What I do want to focus on is homosexuality itself. kate went initially talking about homosexuals, and how society's views of them change. A lot about how sin is just society's preconceived notions. except, she sounded better when she said it more eloquently. She mentioned some theories as to the origins of marriage, etc (think I & S, if you went to casti). Which although viable, are still theories.

it's like saying people see the wonders of nature and assign a god to them (i'm the religion major here, I can tell you ALL about it... some other time). OR you can say, "there is a loving god who creates beauty, which explains the amazing beach I played on today in santa monica, and the sunset I wanted to stay for"

Also, this is not about society! I'm definitely aware of the pervasive homosexuality in ancient greece. it's all over vases, ancient texts, no question that society accepted it. Christians (and to some extent Jews- I can get into that later, or at least, what rachel marder explained to me) have never accepted it. SODOM and gomorrah (sp?) get the raining sulfur. Paul expressly says in his letters that homosexuality is wrong.

I understand cultural history, and you can argue all over the place about shifting views on homosexuality. But this is my view, the truth that I find in the Bible. nothing to do with society.


I'm also really sorry if I came off as homosexuality is the gravest of sins. No way. theologically, pride is the worst sin. But really you're splitting hairs. Any sin separates you from God.

Kate also mentioned the idea of original sin. As in, you're born *bam* you're a sinner. I'm not sure how I feel about that. What I do know is that I live in a fallen world, and I know that I will sin. "All have sinned and fallen short of the glory of God" (romans? too tired to check on that reference...) But I do know that focusing on sin only as a ladder to heaven or hell is missing the point. I am the one that commits sin, but it's all about God. When I sin yeah i'm like, "dang it! lindy!" but it's more about God's grace in the bigger picture. The bigger picture is always God, it's always him being like *GRACE!* and our relationship grows. anyhow...

homosexuality is definitely a choice. some genetic argument- no. anyone remember tamar's senior talk about how she's going back in the closet? As in, she was bi, she no longer is. gene transplant? no.

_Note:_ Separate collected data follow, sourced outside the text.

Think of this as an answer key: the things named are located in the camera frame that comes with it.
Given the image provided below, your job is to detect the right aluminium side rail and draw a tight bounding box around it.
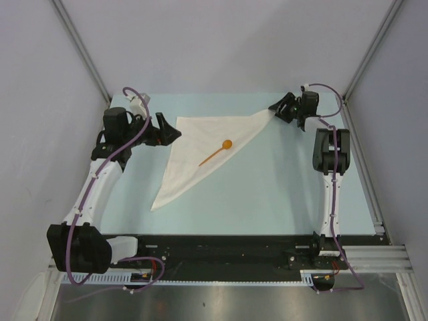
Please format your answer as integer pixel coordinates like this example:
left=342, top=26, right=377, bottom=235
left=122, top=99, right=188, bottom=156
left=341, top=97, right=391, bottom=242

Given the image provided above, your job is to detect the left aluminium frame post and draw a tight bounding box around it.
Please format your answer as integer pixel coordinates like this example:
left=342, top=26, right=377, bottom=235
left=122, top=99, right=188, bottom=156
left=49, top=0, right=112, bottom=106

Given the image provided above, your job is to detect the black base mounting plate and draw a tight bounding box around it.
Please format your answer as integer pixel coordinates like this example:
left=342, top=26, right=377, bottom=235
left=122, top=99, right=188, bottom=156
left=106, top=233, right=392, bottom=285

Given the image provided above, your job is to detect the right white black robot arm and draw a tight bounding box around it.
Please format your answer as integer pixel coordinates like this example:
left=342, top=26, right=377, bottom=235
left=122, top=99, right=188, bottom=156
left=268, top=90, right=351, bottom=268

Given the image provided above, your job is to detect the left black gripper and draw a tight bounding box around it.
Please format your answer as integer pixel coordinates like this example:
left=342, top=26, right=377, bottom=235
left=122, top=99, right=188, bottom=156
left=122, top=112, right=180, bottom=148

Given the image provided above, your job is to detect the orange plastic spoon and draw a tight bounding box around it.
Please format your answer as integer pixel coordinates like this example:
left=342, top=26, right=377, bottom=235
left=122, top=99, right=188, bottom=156
left=199, top=140, right=233, bottom=167

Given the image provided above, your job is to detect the aluminium front rail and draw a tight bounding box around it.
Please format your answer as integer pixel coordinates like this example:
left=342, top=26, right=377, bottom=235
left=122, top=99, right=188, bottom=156
left=48, top=243, right=411, bottom=270

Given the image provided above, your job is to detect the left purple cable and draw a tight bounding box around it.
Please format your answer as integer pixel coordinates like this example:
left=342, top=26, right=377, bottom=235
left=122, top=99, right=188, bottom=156
left=65, top=86, right=165, bottom=302

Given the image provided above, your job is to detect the right aluminium frame post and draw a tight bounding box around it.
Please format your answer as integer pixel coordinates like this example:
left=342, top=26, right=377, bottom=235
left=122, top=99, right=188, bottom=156
left=342, top=0, right=406, bottom=103

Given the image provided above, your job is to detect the white slotted cable duct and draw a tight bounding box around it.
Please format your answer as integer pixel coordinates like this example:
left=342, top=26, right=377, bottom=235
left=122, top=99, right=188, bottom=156
left=62, top=270, right=335, bottom=287

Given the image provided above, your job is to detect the aluminium frame post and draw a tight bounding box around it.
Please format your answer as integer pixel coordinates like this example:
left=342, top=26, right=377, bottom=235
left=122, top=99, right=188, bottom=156
left=49, top=0, right=112, bottom=106
left=342, top=0, right=406, bottom=103

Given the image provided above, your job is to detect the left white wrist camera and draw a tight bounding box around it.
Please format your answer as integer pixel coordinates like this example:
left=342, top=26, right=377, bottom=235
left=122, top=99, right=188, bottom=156
left=126, top=94, right=146, bottom=118

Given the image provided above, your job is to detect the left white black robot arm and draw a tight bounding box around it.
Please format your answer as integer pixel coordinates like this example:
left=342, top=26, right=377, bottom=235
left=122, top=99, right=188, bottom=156
left=47, top=107, right=181, bottom=274

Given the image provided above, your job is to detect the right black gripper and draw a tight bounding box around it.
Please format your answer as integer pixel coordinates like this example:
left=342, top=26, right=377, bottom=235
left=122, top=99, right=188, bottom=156
left=268, top=93, right=303, bottom=124

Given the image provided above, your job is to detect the white cloth napkin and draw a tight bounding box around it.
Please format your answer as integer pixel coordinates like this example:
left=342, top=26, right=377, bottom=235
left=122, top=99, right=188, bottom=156
left=150, top=110, right=274, bottom=211

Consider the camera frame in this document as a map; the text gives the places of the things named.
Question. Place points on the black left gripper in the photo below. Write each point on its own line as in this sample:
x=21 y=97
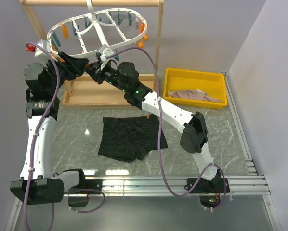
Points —
x=73 y=67

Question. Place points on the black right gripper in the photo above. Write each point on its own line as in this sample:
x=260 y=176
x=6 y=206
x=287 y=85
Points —
x=95 y=70

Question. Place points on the white oval clip hanger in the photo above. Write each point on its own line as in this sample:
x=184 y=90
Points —
x=96 y=22

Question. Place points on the black striped underwear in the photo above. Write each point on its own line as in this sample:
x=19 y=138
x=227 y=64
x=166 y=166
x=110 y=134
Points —
x=128 y=139

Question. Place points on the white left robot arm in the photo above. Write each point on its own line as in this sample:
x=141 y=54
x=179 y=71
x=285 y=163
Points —
x=36 y=184

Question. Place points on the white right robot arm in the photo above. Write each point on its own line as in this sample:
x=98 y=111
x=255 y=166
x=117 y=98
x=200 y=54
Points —
x=192 y=126

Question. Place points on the wooden hanger rack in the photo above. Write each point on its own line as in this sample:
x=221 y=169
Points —
x=91 y=39

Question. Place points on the pink folded cloth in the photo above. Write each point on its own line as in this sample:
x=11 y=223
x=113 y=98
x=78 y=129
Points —
x=197 y=94

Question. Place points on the yellow plastic tray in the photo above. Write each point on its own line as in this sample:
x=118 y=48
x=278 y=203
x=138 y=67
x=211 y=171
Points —
x=212 y=84

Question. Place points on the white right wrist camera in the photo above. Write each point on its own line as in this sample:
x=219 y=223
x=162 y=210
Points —
x=103 y=55

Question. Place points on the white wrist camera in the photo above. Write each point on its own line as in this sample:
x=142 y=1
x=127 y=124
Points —
x=41 y=50
x=103 y=55

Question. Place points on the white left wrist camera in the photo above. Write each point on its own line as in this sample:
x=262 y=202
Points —
x=41 y=50

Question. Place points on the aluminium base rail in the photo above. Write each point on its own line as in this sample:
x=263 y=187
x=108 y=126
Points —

No temptation has seized you except what is common to man. And God is faithful; he will not let you be tempted beyond what you can bear. But when you are tempted, he will also provide a way out so that you can stand up under it. -- 1 corinthians 10:13

So yes lots of people struggle with the desire for romantic love from the same sex. And yes it is a temptation! But god provides a way out and helps fight the temptation to commit a sin.

And a lot of people say, "well you're saying they don't deserve to get married?" or something along those lines. hm. as I said, legally I haven't made up my mind yet as to how I feel about that. As is, going to a court in san francisco and signing a marriage license. What I do know is that I would leave a church that performed gay marriage ceremonies. This is all about me, how I feel and what I would do.

Lastly- some people have been like, "i don't understand how you can honestly adhere to a preconceived set of beliefs" or something along those lines. As if I sign up for christianity and have a checklist that I have to fill out.

__ Abortion is wrong
__ always vote republican
__ Anyone who has AIDS is automatically gay and therefore evil

no no no! it's all about god and truth. people search the scripture, and many come to the same conclusions. But for abortion... well, I wouldn't do it for me but I vote pro-choice. I want another woman to have the choice. So will people tell me i'm condoning murder? yes, they will... but i think that women will seek out abortion, and making it illegal makes it unsafe and unclean.

anyhow. no i do not conform to certain beliefs. No one gives them to me and i swallow them like a pill.

there was other stuff i wanted to say. mostly about society. bottom line: this has nothing to do with society or culture.

bottom line: beach tournaments really take it out of you and i'm going to bed! happy mlk day.